WHAT IS NEEDED: Take the data below and filter it for lines containing the word "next"; show each line found.

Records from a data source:

-- -- --

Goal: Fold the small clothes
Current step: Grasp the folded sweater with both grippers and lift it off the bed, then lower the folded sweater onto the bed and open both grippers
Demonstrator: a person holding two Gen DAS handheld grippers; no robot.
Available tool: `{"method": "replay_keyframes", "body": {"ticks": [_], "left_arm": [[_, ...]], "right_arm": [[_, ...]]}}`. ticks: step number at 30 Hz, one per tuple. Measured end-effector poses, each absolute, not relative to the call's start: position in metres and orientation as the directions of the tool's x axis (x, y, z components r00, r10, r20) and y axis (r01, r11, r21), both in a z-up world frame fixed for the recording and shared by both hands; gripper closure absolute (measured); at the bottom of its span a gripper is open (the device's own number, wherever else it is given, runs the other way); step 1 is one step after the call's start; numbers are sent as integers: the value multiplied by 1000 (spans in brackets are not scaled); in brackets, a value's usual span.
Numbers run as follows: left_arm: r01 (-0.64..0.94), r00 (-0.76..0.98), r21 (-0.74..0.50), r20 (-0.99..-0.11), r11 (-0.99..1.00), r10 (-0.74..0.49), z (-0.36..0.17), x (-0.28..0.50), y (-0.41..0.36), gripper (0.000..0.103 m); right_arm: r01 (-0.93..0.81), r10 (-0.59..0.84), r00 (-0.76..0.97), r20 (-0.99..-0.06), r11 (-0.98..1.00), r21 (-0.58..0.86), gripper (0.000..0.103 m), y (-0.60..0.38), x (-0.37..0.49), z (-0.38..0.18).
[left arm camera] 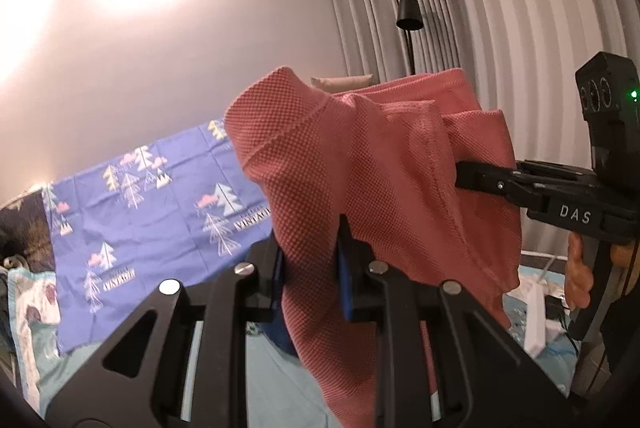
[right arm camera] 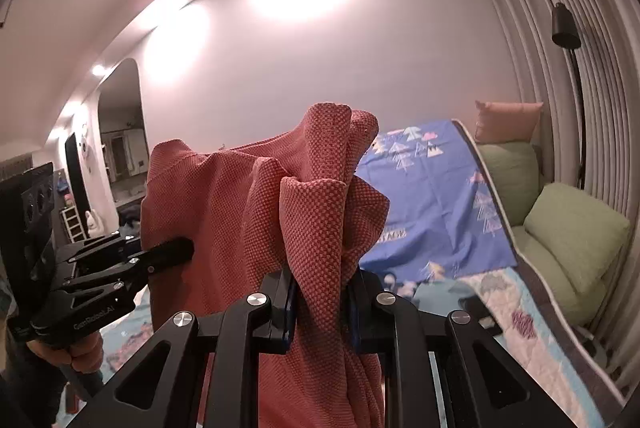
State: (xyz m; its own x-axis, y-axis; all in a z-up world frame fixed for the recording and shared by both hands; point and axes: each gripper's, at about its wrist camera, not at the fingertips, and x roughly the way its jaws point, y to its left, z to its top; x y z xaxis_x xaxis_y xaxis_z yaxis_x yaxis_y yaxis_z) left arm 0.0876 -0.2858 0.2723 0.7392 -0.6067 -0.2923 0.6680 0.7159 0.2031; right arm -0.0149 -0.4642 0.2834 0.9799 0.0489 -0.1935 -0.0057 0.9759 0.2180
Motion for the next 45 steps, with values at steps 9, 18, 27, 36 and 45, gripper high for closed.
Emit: {"method": "replay_keyframes", "body": {"ticks": [9, 18, 27, 36, 45], "left_arm": [[623, 775, 234, -312, 746, -549, 275, 145, -327, 79], [591, 778, 197, -393, 782, -490, 218, 245, -353, 79], [499, 750, 174, -577, 849, -323, 90, 370, -378, 76], [469, 714, 94, -626, 878, -315, 10, 411, -371, 72], [454, 741, 125, -602, 882, -296, 12, 411, -371, 72]], "right_arm": [[24, 30, 975, -221, 971, 238, 84, -499, 58, 290], [41, 60, 942, -329, 955, 293, 84, -540, 180, 237], [68, 146, 820, -553, 935, 348, 82, -558, 324, 118], [144, 136, 735, -664, 926, 349, 63, -591, 369, 21], [193, 87, 752, -653, 918, 345, 56, -598, 365, 24]]}}
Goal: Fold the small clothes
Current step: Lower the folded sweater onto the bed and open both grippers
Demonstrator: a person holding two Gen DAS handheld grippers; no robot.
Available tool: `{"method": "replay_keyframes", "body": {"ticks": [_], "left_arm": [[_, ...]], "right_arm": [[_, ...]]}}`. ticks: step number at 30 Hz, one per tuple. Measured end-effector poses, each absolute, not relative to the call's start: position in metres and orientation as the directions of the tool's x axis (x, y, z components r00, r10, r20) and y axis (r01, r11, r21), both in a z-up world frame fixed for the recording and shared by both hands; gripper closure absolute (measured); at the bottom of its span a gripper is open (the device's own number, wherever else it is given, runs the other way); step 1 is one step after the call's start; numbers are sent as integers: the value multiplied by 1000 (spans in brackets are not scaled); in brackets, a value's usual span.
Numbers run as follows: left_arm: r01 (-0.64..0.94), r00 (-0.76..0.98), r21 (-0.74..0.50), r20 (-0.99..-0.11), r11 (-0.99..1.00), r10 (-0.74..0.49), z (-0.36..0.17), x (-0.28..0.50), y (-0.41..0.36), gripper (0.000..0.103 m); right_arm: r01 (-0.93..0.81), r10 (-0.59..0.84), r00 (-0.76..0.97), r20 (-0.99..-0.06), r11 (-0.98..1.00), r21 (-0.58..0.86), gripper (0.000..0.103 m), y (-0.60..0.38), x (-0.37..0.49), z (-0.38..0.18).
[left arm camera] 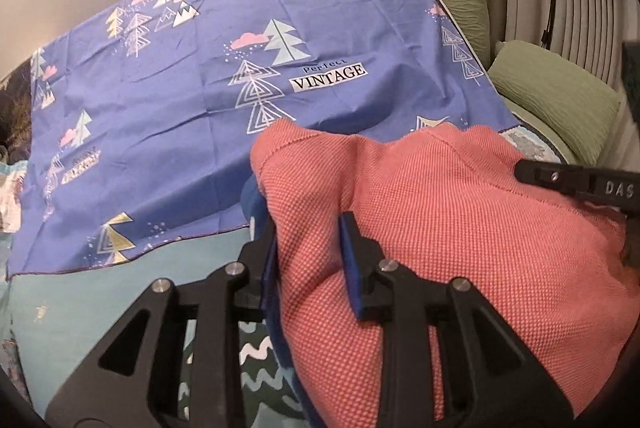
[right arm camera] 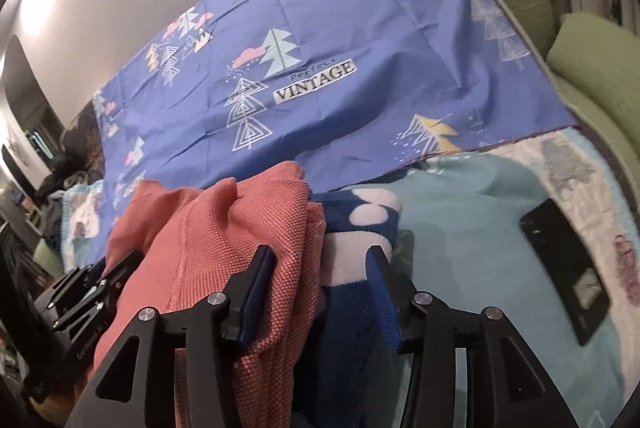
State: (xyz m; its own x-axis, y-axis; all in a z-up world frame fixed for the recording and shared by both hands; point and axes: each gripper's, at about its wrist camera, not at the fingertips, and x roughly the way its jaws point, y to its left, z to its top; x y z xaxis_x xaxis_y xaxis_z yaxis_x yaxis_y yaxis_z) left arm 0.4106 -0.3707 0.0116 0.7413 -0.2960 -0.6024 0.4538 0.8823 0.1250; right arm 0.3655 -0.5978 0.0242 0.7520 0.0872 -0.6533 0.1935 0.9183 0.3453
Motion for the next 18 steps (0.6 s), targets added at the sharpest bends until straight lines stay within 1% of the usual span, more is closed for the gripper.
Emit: {"method": "replay_keyframes", "body": {"ticks": [2, 5, 6, 10, 13, 15, 18], "left_arm": [[442, 750, 137, -598, 886, -282, 18, 404, -370, 68], [443, 745, 135, -605, 886, -281, 30, 388, -362, 66], [449, 740, 125, -608, 885, -289, 34, 380, -357, 65], [471, 720, 75, -608, 879, -333, 51, 344, -341, 54], [504, 695, 33, -609, 863, -383, 63, 302, -329, 49], [525, 681, 18, -609, 851, -407, 68, 276, -322, 43], [560, 660, -10, -599, 828, -454, 78, 232, -309, 39]], "right_arm": [[223, 35, 757, -652, 925, 308, 55, -594, 355, 37], [274, -62, 760, -646, 933, 234, 56, -588, 325, 63], [274, -70, 763, -643, 936, 223, 56, -587, 316, 68], [281, -88, 762, -641, 937, 205, 54, -578, 264, 88], [292, -89, 760, -644, 932, 215, 54, -571, 224, 96], [297, -108, 753, -649, 936, 188, 53, -558, 192, 99], [293, -139, 755, -641, 946, 140, 48, -534, 148, 102]]}}
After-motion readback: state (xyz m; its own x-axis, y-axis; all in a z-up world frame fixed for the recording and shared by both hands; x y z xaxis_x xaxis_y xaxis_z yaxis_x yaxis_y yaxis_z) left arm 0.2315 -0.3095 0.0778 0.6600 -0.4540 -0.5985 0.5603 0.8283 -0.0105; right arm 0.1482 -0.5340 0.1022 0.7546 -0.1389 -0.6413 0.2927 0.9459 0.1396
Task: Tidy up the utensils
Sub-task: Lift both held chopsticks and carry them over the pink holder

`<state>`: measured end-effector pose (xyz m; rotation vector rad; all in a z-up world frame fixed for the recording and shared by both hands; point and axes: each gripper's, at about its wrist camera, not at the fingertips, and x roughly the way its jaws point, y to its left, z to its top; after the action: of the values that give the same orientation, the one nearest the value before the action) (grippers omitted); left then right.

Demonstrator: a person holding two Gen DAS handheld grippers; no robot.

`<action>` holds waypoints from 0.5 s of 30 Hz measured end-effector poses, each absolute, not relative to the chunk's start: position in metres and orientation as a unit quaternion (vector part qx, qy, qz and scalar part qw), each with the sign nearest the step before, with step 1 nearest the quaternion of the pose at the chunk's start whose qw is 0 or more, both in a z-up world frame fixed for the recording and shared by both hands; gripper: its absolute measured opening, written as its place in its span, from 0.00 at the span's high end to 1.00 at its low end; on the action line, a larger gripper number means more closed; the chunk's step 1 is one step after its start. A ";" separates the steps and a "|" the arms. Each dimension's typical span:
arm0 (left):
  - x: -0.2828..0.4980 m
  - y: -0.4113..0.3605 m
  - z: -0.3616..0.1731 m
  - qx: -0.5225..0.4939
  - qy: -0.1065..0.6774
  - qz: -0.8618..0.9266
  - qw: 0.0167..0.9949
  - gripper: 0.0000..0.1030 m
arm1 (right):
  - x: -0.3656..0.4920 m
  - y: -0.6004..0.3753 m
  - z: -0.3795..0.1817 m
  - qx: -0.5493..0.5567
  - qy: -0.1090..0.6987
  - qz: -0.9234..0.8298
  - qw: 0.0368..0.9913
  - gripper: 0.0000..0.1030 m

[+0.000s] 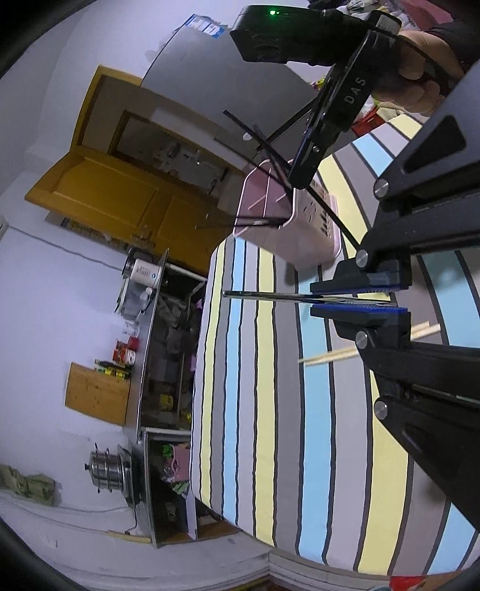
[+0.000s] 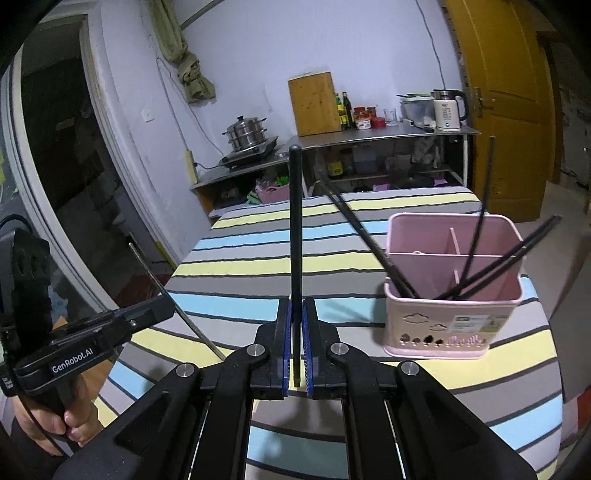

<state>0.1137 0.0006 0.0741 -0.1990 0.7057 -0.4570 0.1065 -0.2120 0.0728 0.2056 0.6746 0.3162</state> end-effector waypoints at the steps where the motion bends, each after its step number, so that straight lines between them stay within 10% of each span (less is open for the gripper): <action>1: 0.113 -0.004 0.075 -0.094 0.342 -0.226 0.907 0.96 | 0.104 -0.214 0.075 0.101 0.328 0.152 0.927 0.95; 15: 0.130 -0.059 0.112 -0.076 0.314 -0.288 0.902 0.96 | 0.093 -0.265 0.109 0.113 0.289 0.107 0.944 0.95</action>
<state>0.1304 -0.0592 0.1123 -0.1572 0.6495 -0.5949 0.0933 -0.2645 0.1090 0.2299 0.5900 0.2188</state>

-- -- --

ANSWER SPACE:
Motion for the next 45 steps, with values at steps 9, 18, 27, 36 and 45, gripper high for closed.
Motion for the next 18 steps (0.6 s), targets added at the sharpest bends until straight lines stay within 1% of the usual span, more is closed for the gripper.

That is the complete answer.